This summer, on a hot and humid day on the East Coast, a massive container ship loaded into the port of Baltimore loaded with plywood sheets, aluminum rods and radioactive materials, all delivered from the fields, forests and factories of Russia. How goods from the Russian Federation ended up in the United States during the tough sanctions, the publication told Associated Press.

Photo: IStock

US President Joe Biden vowed to "hurt" and deliver a "crippling blow" to Vladimir Putin through trade restrictions on commodities such as vodka, diamonds and gasoline following Russia's invasion of Ukraine six months ago. But hundreds of other illegal goods worth billions of dollars, including those found on a ship bound for Baltimore from St. Petersburg, continue to enter US ports.

The Associated Press found that more than 3600 shipments of timber, metals, rubber and other goods arrived at US ports from Russia after it launched missiles and airstrikes on its neighbor in February. This is a significant decrease from the same period in 2021, when about 6000 shipments arrived, although still at over $1 billion per month.

In fact, none of the participants expected that trade would stop after the invasion. A ban on the import of certain goods is likely to hurt those sectors more in the US than in Russia.

“When we impose sanctions, it can disrupt global trade. So our job is to think about which sanctions will have the biggest impact and also keep global trade going,” said Ambassador Jim O'Brien, head of the State Department's Office of Sanctions Coordination.

Experts say the global economy is so intertwined that sanctions should be limited to avoid higher prices in an already volatile market.

Also, US sanctions do not exist in a vacuum; European Union and UK bans result in confusing trade rules that can confuse buyers, sellers and politicians.

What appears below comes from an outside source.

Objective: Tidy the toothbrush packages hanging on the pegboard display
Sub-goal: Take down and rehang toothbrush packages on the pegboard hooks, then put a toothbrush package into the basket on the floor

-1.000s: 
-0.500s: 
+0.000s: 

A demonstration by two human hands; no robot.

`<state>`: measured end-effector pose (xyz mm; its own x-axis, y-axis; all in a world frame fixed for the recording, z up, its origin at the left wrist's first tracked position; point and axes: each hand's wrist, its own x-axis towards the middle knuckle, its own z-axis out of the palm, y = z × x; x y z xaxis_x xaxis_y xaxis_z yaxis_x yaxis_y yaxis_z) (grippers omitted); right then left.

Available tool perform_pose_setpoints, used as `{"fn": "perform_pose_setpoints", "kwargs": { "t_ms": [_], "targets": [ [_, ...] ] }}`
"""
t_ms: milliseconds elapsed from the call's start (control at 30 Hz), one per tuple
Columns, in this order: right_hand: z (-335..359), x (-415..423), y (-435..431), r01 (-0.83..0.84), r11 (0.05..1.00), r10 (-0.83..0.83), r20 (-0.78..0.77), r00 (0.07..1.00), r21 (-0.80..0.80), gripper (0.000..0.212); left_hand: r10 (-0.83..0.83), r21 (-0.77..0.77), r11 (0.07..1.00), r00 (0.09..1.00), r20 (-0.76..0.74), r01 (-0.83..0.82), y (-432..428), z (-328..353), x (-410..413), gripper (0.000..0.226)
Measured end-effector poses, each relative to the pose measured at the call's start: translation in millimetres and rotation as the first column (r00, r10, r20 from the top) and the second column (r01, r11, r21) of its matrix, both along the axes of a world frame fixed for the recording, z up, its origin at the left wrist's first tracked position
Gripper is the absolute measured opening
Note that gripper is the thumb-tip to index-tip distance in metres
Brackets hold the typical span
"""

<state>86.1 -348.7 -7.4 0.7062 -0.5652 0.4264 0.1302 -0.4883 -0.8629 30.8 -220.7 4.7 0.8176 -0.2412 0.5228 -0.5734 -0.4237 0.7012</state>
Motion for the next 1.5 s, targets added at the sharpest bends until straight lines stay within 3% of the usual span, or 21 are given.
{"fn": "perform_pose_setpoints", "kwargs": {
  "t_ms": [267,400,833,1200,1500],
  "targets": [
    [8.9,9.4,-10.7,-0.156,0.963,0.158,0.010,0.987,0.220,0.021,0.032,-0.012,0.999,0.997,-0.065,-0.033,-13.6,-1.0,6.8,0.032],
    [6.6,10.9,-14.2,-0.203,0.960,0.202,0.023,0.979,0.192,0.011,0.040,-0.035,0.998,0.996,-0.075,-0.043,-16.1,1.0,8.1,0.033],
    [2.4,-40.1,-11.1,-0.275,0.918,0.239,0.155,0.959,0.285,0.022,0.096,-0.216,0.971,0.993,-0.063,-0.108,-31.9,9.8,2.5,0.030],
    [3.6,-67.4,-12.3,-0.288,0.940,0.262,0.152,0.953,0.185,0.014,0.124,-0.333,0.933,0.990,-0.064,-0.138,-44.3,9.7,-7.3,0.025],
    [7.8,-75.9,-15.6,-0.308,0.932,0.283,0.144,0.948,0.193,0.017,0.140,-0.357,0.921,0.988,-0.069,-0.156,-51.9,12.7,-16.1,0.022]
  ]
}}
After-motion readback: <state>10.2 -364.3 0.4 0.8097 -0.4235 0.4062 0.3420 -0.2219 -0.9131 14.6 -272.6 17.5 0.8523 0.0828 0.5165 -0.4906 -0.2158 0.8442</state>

For example, the Biden administration and the EU have published separate lists of Russian companies that cannot receive exports, but at least one of those companies, which supplies the Russian military with metal to make fighter jets, still sells millions of dollars worth of metal to US and European firms.

While some US importers are looking elsewhere for alternative materials, others say they have no choice. As far as wood imports are concerned, Russia's dense birch forests produce wood so hard and strong that most American wooden school furniture and most home floors are made from it. Shipping containers of Russian goods — cereals, weightlifting shoes, cryptocurrency mining equipment, and even pillows — arrive at U.S. ports almost every day.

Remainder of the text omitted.